We will note for the reader who hasn’t heard such intimacy in a recording, it does sound like one is sitting in the frontmost row by a very small stage, with a trio of very engaged musicians digging deep into the songs.
Cognizant of the pandemic cancelled eastern gigs we’d seen on her website when contacting Andrea in July of this year, we ask her if she’s toured out west from her Toronto home base.
“I spent a residency at the Banff Centre, and I’ve done, in my career, a lot of folk festivals: I think people have a hard time figuring where to put me, because I fit tidily into a folk category a little bit, and tidily into a jazz category a little bit; maybe I’m an imposter in both worlds! (we both laugh) I’ve done a couple of fantastic tours in northern Alberta, and the Yukon and Alaska, and northern B.C. as well. I love that part of the world!
“And I’m still writing my own stuff: I’m not sure when the next AK (Andrea Koziol) record will come out, just solo AK: it’s a bit of a thing that, if you’re gong to drive that boat by yourself, it’s a fairly intense process. And rather costly, so I’ve got to be able to make my money back.
MUSICAlive! considers Andrea’s last wholly original album, Half-Way Sweet, to be a bit of a masterpiece, both from a songwriting and performance aspect, so we insist on continually comparing it with this very different performance of intimate covers.

“Half-way Sweet was recorded in 2010, and that record was made at an incredibly intense time of my life : those songs are beyond meaningful; every single one of them is so resonant for me.
“In essence Bill and Andrew and I are beyond feeling like ‘jazz’ musicians specifically: we’re improvisors. If you had the chance to listen to the different takes of those songs (on I’ll Be Seeing You), you would hear that we play them totally differently every time. It may be a thing that happened, and we just try to change: We all like to improvise, so we like to let whatever happens in the moment just happen, and that calls for intuition and for trust.

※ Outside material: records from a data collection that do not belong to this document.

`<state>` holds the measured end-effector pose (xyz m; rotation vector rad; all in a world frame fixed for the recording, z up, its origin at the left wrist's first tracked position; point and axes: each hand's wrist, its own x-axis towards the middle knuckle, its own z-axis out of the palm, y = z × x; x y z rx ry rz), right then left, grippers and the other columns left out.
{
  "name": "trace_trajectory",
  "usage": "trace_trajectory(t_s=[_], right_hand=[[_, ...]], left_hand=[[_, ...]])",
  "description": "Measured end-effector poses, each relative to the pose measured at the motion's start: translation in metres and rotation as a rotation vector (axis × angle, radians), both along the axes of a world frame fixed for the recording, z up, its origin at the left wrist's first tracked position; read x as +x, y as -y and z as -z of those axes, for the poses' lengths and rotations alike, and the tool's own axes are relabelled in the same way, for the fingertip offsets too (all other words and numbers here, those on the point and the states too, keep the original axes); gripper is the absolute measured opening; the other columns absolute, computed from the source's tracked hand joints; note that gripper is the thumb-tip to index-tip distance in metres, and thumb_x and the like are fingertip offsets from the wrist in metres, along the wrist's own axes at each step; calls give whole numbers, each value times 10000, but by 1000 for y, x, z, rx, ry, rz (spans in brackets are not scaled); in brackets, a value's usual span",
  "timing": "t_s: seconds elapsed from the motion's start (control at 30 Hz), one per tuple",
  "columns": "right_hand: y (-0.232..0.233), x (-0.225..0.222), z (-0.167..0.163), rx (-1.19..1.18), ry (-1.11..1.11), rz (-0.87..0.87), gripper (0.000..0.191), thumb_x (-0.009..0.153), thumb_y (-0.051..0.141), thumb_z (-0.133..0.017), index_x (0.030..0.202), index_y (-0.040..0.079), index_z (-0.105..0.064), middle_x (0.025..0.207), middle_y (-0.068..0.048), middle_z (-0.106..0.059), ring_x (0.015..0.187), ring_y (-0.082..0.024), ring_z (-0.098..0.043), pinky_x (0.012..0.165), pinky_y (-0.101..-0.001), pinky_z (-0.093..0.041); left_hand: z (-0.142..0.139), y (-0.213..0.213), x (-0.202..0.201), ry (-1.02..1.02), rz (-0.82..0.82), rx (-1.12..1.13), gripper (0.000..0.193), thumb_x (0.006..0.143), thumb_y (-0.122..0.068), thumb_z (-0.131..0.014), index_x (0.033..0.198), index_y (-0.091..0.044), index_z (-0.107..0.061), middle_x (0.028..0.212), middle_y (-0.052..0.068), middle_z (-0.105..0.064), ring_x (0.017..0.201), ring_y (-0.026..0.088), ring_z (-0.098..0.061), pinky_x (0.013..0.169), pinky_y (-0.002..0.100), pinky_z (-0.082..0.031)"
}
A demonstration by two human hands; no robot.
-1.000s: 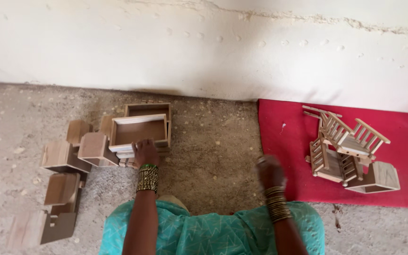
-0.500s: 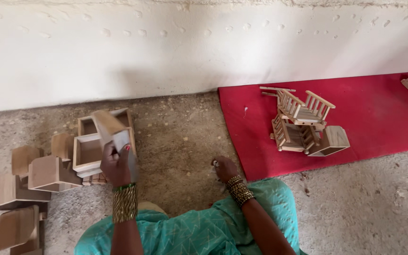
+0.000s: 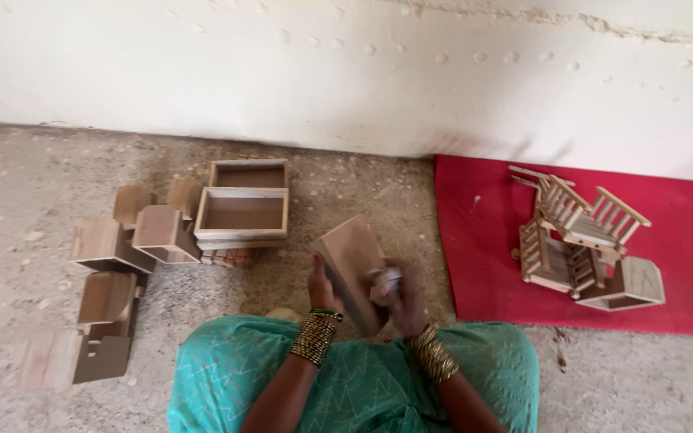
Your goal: The person sits on the floor and wipes wooden toy pieces, including small house-shaped blocks, boxes, and toy carts, one at a time with a cloth, setting each wiped piece aside with the others.
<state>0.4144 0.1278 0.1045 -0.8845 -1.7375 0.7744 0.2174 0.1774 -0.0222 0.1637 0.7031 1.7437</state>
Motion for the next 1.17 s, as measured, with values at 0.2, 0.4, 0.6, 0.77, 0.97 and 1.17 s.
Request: trace_trajectory(t_s=[0.2, 0.4, 0.6, 0.77, 0.97, 1.17], right_hand=[[23, -29, -34, 379, 503, -103, 633, 935, 306, -655, 1523, 118, -516, 1656, -162, -368, 1547, -407, -315, 1254, -562, -249], [9, -64, -43, 456, 469, 40, 650, 888, 280, -694, 1501, 182, -501, 1641, -228, -275, 1509, -462, -280, 1130, -539, -369], [-26, -81, -71, 335, 124, 176, 622, 963, 121, -576, 1567, 70, -435, 1614, -226, -422, 1532, -425, -379, 1177, -520, -458], [-8, -86, -35, 336, 109, 148, 548, 1016, 80, -473, 1560, 23, -449, 1615, -272, -446, 1515, -440, -430, 1204, -474, -416], [35, -91, 37, 183, 177, 126, 564, 1002, 113, -528, 1540, -15, -416, 1563, -265, -485, 1449, -416, -482, 1147, -460, -424], [0, -93, -13, -108, 287, 181, 584, 991, 245, -586, 1535, 94, -435, 1400, -132, -646, 1234, -260, -676, 1004, -387, -564]], left_hand=[[-47, 15, -13, 112, -35, 170, 494, 1038, -444, -542, 1274, -18, -623, 1197, 97, -695, 1035, 198, -689, 863, 360, -605], [-93, 35, 4, 41, 231, 230, 539, 1064, -475, -467, 1317, -15, -593, 1228, 143, -677, 1085, 230, -686, 889, 388, -602], [-100, 50, 42, -32, 275, 290, 554, 1047, -508, -420, 1324, -61, -597, 1261, 92, -676, 1153, 188, -664, 937, 323, -592], [-99, 39, 23, -211, 50, 173, 421, 1069, -427, -521, 1164, -41, -660, 1100, 61, -698, 1001, 146, -669, 821, 309, -580], [-101, 24, -13, -202, -160, 96, 358, 1045, -401, -568, 974, -64, -663, 877, 3, -670, 799, 118, -649, 678, 311, -548], [-63, 18, 20, -788, -212, 133, 424, 1124, -391, -542, 901, -36, -609, 816, 42, -592, 775, 176, -565, 684, 372, -505]])
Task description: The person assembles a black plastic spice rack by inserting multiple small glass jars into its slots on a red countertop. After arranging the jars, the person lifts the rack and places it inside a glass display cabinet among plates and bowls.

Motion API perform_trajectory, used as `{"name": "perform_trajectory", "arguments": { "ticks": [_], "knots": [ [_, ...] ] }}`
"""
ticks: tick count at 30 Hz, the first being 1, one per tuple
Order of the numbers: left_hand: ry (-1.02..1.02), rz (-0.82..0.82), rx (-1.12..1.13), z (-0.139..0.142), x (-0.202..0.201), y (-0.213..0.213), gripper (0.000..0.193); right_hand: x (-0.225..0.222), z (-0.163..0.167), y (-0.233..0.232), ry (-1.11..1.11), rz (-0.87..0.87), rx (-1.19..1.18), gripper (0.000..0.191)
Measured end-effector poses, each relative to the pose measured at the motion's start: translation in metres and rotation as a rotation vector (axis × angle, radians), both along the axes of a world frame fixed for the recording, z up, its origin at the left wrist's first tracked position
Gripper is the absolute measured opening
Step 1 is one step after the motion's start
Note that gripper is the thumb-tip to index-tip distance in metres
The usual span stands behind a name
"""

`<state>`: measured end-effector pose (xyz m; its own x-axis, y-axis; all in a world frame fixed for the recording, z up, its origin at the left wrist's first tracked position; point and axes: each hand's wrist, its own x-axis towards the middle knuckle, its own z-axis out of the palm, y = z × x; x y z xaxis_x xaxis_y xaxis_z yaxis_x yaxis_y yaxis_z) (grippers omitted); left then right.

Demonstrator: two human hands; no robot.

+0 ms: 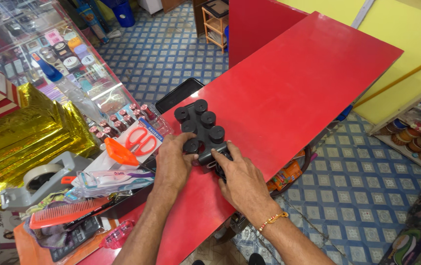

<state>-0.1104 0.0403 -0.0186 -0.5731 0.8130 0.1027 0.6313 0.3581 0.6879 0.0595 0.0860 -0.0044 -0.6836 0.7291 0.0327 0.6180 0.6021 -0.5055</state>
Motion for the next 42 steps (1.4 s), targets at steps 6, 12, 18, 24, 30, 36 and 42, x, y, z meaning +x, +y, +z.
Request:
{"name": "perform_trajectory", "arguments": {
  "ticks": [6,12,18,24,30,36,42],
  "knots": [
    [-0.016,-0.063,0.134,-0.009,-0.004,-0.009,0.049,-0.003,-0.001,0.000,0.000,0.003,0.016,0.073],
    [-0.004,-0.189,0.180,-0.008,-0.012,-0.008,0.051,-0.006,-0.001,0.000,0.001,0.001,0.027,0.074],
    [0.042,-0.296,0.103,0.003,-0.023,-0.006,0.054,-0.011,0.002,0.000,-0.028,0.012,0.018,0.070],
    [-0.050,-0.300,0.182,0.002,-0.025,-0.006,0.054,-0.015,0.003,0.001,-0.056,0.008,0.006,0.075],
    [-0.033,-0.216,0.225,-0.014,-0.022,-0.002,0.053,-0.016,0.001,0.001,-0.072,0.001,-0.009,0.076],
    [-0.155,-0.151,0.362,-0.027,-0.020,-0.004,0.056,-0.016,0.007,0.000,-0.080,0.007,-0.025,0.076],
    [-0.327,0.210,0.230,-0.035,0.004,-0.010,0.034,-0.005,0.005,0.021,-0.060,0.002,-0.179,0.068]
  ]
}}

“I think maybe that’s the essence of jazz for me: when I think about it, jazz is that improvisation; it’s the ability to wander, discover, explore. Playing the same thing over and over again, while it can be incredibly rewarding, and technically very challenging, the idea of letting a song be whatever it is every single time is probably my favourite thing in the world.

“And THAT is the essence of jazz to me. When I think of the very very greatest jazz musicians, both modern and all the way back, they were people who could manage to pull out of the air music that nobody had ever heard before. And if you asked them to play the same song again, it just wouldn’t be the same.
“It can happen in other genres as well, but I think jazzers have that corner of the market.”
I guess Andrea’s a jazzer, then. The results are wondrous!